» **Your assignment**: Below is a listing to repeat exactly, with its pictures left out.

━━━━

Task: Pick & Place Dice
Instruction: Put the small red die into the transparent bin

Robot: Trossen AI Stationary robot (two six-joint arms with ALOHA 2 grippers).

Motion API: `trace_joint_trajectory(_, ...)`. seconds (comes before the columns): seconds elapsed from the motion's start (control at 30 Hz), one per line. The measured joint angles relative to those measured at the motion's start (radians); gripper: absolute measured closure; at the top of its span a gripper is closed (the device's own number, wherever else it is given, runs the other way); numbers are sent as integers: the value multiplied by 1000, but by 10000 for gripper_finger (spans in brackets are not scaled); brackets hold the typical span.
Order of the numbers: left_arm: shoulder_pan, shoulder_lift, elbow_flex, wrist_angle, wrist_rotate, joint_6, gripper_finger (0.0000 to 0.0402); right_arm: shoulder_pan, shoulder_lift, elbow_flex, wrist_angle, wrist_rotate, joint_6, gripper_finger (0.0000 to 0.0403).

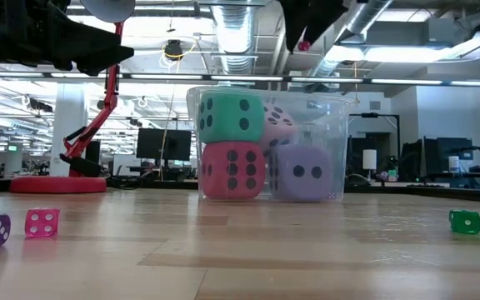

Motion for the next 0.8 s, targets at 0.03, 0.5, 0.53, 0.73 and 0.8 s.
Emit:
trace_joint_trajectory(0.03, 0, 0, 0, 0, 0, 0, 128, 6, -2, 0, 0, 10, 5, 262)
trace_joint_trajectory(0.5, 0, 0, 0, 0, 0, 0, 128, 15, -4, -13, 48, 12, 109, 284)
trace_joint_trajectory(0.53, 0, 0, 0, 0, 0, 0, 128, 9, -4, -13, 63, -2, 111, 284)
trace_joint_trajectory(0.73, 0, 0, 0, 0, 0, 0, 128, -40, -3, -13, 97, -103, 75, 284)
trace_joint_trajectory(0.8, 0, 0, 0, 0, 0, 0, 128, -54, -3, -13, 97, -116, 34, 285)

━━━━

» **Answer to the problem**:
Task: Pick & Place Dice
Instruction: Put the small red die into the transparent bin

Robot: Trossen AI Stationary robot (two six-joint arms with ALOHA 2 grippers).

Motion API: `trace_joint_trajectory(_, ...)`. seconds (comes before the columns): seconds elapsed from the motion's start (control at 30 Hz), one per line. The measured joint angles relative to those measured at the motion's start (radians); gripper: absolute measured closure; at the top of its span a gripper is closed (the device's own number, wherever else it is given, runs the other way); numbers are sent as integers: the value multiplied by 1000, but by 10000 for gripper_finger (spans in brackets are not scaled); brackets hold the typical span.
Order of the numbers: left_arm: shoulder_pan, shoulder_lift, elbow_flex, wrist_angle, wrist_rotate, joint_6, gripper_finger (0.0000 to 0.0402); right_arm: shoulder_pan, shoulder_lift, elbow_flex, wrist_angle, wrist_rotate, joint_6, gripper_finger (0.0000 to 0.0403).


Motion for the next 0.8 s, targets at 0.03, 0.5, 0.53, 0.73 and 0.8 s.
Emit:
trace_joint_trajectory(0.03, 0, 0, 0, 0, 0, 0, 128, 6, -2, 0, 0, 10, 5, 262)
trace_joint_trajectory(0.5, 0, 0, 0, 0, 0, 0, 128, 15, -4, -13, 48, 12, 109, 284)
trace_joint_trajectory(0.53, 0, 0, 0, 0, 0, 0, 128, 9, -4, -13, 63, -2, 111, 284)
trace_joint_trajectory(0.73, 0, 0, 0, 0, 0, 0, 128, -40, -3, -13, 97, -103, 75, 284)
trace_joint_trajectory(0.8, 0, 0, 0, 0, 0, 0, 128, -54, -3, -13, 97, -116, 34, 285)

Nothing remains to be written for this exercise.